WHAT YOU WILL DO –
Reproduce the full set of records that follow, exactly as shown.

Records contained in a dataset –
»»

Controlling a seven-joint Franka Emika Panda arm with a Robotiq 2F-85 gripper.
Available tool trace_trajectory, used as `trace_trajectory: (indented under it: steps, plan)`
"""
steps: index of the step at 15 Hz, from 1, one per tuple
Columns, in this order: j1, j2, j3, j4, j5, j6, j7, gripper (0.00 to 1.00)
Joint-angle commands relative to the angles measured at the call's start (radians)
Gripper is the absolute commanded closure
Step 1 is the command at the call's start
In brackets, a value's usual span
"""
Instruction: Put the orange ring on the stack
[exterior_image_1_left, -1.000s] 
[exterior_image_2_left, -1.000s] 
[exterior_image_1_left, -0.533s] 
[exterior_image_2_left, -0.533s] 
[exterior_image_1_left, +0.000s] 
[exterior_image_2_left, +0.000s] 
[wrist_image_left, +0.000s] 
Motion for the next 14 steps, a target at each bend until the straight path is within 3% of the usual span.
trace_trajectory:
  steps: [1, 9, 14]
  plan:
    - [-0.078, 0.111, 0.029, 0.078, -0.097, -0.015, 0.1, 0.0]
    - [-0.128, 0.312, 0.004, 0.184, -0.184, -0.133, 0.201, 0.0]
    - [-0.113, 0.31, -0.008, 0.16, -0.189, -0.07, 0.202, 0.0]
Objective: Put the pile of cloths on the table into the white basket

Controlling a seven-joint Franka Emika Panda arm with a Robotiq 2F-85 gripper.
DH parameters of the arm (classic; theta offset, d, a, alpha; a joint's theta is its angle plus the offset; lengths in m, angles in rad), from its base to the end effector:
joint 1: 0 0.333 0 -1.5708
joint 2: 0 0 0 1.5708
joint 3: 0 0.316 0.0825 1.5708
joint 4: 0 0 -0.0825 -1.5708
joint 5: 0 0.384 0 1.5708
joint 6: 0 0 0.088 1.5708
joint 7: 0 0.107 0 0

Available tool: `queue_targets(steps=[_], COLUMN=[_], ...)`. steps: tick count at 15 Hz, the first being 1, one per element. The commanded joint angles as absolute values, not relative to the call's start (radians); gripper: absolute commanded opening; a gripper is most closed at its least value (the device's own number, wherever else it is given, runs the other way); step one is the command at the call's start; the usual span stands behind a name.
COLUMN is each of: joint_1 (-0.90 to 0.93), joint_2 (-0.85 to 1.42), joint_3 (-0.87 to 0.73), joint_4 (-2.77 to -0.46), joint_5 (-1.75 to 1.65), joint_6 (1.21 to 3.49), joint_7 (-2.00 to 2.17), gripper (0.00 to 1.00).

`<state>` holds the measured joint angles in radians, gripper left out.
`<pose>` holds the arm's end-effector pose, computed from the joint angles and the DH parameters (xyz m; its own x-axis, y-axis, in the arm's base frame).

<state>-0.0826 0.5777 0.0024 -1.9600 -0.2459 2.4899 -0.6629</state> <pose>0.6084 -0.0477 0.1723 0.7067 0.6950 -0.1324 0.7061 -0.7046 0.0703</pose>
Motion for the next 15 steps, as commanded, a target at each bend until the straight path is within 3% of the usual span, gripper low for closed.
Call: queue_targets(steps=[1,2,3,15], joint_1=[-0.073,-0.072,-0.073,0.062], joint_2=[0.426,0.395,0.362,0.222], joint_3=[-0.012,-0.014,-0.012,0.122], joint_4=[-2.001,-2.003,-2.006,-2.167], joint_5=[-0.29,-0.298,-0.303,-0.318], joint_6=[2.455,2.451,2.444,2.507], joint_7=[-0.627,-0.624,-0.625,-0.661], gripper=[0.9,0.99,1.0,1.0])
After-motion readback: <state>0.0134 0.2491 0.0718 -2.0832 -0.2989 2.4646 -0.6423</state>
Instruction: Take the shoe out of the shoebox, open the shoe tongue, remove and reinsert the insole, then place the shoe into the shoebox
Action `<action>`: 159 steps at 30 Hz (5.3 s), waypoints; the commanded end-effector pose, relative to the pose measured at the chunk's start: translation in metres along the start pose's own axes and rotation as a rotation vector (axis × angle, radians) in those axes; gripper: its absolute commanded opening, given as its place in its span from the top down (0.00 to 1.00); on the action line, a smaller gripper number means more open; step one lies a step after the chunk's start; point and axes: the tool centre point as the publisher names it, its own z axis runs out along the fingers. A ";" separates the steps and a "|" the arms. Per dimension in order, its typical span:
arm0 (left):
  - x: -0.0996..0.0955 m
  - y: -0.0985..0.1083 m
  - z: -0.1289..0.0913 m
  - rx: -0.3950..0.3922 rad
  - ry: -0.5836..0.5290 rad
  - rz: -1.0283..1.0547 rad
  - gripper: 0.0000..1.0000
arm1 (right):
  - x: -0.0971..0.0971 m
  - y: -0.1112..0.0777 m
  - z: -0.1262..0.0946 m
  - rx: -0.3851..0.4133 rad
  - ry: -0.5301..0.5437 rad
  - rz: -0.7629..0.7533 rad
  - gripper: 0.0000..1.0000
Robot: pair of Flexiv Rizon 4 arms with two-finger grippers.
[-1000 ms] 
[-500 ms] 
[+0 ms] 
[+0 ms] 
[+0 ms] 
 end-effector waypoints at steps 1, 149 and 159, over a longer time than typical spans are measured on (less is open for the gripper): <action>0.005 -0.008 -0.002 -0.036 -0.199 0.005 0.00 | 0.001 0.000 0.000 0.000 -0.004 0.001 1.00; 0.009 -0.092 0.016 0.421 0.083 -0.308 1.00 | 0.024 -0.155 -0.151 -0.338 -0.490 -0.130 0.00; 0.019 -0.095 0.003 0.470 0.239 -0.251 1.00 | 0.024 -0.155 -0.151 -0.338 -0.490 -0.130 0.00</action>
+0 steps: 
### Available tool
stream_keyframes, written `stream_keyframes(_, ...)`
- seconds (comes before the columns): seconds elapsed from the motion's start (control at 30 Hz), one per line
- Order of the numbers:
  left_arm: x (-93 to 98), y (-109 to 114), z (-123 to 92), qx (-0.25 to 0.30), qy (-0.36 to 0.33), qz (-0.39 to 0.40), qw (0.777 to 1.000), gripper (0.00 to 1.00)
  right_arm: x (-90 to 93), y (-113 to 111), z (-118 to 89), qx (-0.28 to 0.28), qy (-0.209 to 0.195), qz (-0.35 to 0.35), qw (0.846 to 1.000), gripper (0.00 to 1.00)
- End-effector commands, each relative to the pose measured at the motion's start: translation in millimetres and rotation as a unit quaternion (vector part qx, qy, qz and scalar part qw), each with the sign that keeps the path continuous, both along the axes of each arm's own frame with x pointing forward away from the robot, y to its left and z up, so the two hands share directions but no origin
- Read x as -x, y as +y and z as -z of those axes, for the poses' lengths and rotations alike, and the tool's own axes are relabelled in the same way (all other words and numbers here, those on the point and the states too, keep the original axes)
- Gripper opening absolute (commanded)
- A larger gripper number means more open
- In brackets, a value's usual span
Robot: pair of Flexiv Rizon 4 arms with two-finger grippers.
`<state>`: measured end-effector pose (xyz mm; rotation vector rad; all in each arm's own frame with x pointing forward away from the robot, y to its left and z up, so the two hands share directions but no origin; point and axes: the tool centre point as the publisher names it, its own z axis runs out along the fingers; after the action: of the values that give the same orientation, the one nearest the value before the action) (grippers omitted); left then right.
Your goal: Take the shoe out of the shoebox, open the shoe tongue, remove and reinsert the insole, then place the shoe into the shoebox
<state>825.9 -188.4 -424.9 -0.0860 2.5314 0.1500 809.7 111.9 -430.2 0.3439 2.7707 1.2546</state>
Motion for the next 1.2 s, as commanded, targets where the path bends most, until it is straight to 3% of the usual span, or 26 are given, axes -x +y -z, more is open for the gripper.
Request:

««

RESULT OF THIS TASK –
Controlling a seven-joint Franka Emika Panda arm with a Robotiq 2F-85 gripper.
Available tool trace_trajectory, used as `trace_trajectory: (indented under it: steps, plan)`
"""
steps: index of the step at 15 Hz, from 1, one per tuple
Columns, in this order: j1, j2, j3, j4, j5, j6, j7, gripper (0.00 to 1.00)
Joint-angle commands relative to the angles measured at the call's start (radians)
Gripper is the absolute commanded closure
Step 1 is the command at the call's start
In brackets, a value's usual span
"""
Instruction: Put the orange ring on the stack
[exterior_image_1_left, -1.000s] 
[exterior_image_2_left, -1.000s] 
[exterior_image_1_left, -0.533s] 
[exterior_image_2_left, -0.533s] 
[exterior_image_1_left, +0.000s] 
[exterior_image_2_left, +0.000s] 
[wrist_image_left, +0.000s] 
Motion for the next 14 steps, a target at each bend until the straight path is within 3% of the usual span.
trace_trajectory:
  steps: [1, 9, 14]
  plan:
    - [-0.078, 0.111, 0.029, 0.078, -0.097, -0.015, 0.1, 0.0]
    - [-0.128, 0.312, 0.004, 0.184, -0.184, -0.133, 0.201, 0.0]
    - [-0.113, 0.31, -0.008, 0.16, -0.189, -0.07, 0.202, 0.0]
Objective: Put the pile of cloths on the table into the white basket

Controlling a seven-joint Franka Emika Panda arm with a Robotiq 2F-85 gripper.
DH parameters of the arm (classic; theta offset, d, a, alpha; a joint's theta is its angle plus the offset; lengths in m, angles in rad), from its base to the end effector:
joint 1: 0 0.333 0 -1.5708
joint 2: 0 0 0 1.5708
joint 3: 0 0.316 0.0825 1.5708
joint 4: 0 0 -0.0825 -1.5708
joint 5: 0 0.384 0 1.5708
joint 6: 0 0 0.088 1.5708
joint 7: 0 0.107 0 0

Available tool: `queue_targets(steps=[_], COLUMN=[_], ...)`. steps: tick count at 15 Hz, the first being 1, one per element. The commanded joint angles as absolute values, not relative to the call's start (radians); gripper: absolute commanded opening; a gripper is most closed at its least value (the device's own number, wherever else it is given, runs the other way); step one is the command at the call's start; the usual span stands behind a name.
COLUMN is each of: joint_1 (-0.90 to 0.93), joint_2 (-0.85 to 1.42), joint_3 (-0.87 to 0.73), joint_4 (-2.77 to -0.46), joint_5 (-1.75 to 1.65), joint_6 (1.21 to 3.49), joint_7 (-2.00 to 2.17), gripper (0.00 to 1.00).

`<state>` holds the measured joint angles in radians, gripper left out.
`<pose>` holds the arm's end-effector pose, computed from the joint angles and the DH parameters (xyz m; its own x-axis, y-axis, in the arm's base frame).

<state>-0.0826 0.5777 0.0024 -1.9600 -0.2459 2.4899 -0.6629</state> <pose>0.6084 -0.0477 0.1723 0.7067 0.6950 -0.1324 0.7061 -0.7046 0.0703</pose>
Motion for the next 15 steps, as commanded, a target at each bend until the straight path is within 3% of the usual span, gripper low for closed.
Call: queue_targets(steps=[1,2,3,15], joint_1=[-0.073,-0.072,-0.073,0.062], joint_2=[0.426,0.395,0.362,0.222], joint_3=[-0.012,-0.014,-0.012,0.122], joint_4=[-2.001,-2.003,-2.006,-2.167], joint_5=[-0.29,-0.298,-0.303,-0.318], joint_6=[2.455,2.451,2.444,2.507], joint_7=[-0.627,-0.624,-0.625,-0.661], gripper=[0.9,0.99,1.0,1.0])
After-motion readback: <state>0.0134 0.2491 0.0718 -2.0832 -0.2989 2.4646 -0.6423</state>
Instruction: Take the shoe out of the shoebox, open the shoe tongue, remove and reinsert the insole, then place the shoe into the shoebox
Action `<action>`: 159 steps at 30 Hz (5.3 s), waypoints; the commanded end-effector pose, relative to the pose measured at the chunk's start: translation in metres along the start pose's own axes and rotation as a rotation vector (axis × angle, radians) in those axes; gripper: its absolute commanded opening, given as its place in its span from the top down (0.00 to 1.00); on the action line, a smaller gripper number means more open; step one lies a step after the chunk's start; point and axes: the tool centre point as the publisher names it, its own z axis runs out along the fingers. A ";" separates the steps and a "|" the arms. Per dimension in order, its typical span:
arm0 (left):
  - x: -0.0996..0.0955 m
  - y: -0.0985..0.1083 m
  - z: -0.1289..0.0913 m
  - rx: -0.3950..0.3922 rad
  - ry: -0.5836..0.5290 rad
  - rz: -1.0283..1.0547 rad
  - gripper: 0.0000..1.0000
arm1 (right):
  - x: -0.0971..0.0971 m
  - y: -0.1112..0.0777 m
  - z: -0.1262..0.0946 m
  - rx: -0.3851..0.4133 rad
  - ry: -0.5301..0.5437 rad
  - rz: -0.7629..0.7533 rad
  - gripper: 0.0000..1.0000
Robot: pair of Flexiv Rizon 4 arms with two-finger grippers.
[-1000 ms] 
[-500 ms] 
[+0 ms] 
[+0 ms] 
[+0 ms] 
 end-effector waypoints at steps 1, 149 and 159, over a longer time than typical spans are measured on (less is open for the gripper): <action>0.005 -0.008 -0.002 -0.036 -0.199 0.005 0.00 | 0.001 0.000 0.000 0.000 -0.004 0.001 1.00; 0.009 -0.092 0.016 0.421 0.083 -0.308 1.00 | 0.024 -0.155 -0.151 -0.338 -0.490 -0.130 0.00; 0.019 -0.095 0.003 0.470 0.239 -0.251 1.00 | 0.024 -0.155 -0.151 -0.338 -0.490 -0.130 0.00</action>
+0 steps: 
### Available tool
stream_keyframes, written `stream_keyframes(_, ...)`
- seconds (comes before the columns): seconds elapsed from the motion's start (control at 30 Hz), one per line
- Order of the numbers:
  left_arm: x (-93 to 98), y (-109 to 114), z (-123 to 92), qx (-0.25 to 0.30), qy (-0.36 to 0.33), qz (-0.39 to 0.40), qw (0.777 to 1.000), gripper (0.00 to 1.00)
  right_arm: x (-90 to 93), y (-113 to 111), z (-118 to 89), qx (-0.28 to 0.28), qy (-0.209 to 0.195), qz (-0.35 to 0.35), qw (0.846 to 1.000), gripper (0.00 to 1.00)
- End-effector commands, each relative to the pose measured at the motion's start: translation in millimetres and rotation as a unit quaternion (vector part qx, qy, qz and scalar part qw), each with the sign that keeps the path continuous, both along the axes of each arm's own frame with x pointing forward away from the robot, y to its left and z up, so the two hands share directions but no origin
- Read x as -x, y as +y and z as -z of those axes, for the poses' lengths and rotations alike, and the tool's own axes are relabelled in the same way (all other words and numbers here, those on the point and the states too, keep the original axes)
- Gripper opening absolute (commanded)
- A larger gripper number means more open
- In brackets, a value's usual span
Robot: pair of Flexiv Rizon 4 arms with two-finger grippers.
`<state>`: measured end-effector pose (xyz mm; rotation vector rad; all in each arm's own frame with x pointing forward away from the robot, y to its left and z up, so the two hands share directions but no origin; point and axes: the tool centre point as the publisher names it, its own z axis runs out along the fingers; after the action: of the values that give the same orientation, the one nearest the value before the action) (grippers omitted); left then right.
Your goal: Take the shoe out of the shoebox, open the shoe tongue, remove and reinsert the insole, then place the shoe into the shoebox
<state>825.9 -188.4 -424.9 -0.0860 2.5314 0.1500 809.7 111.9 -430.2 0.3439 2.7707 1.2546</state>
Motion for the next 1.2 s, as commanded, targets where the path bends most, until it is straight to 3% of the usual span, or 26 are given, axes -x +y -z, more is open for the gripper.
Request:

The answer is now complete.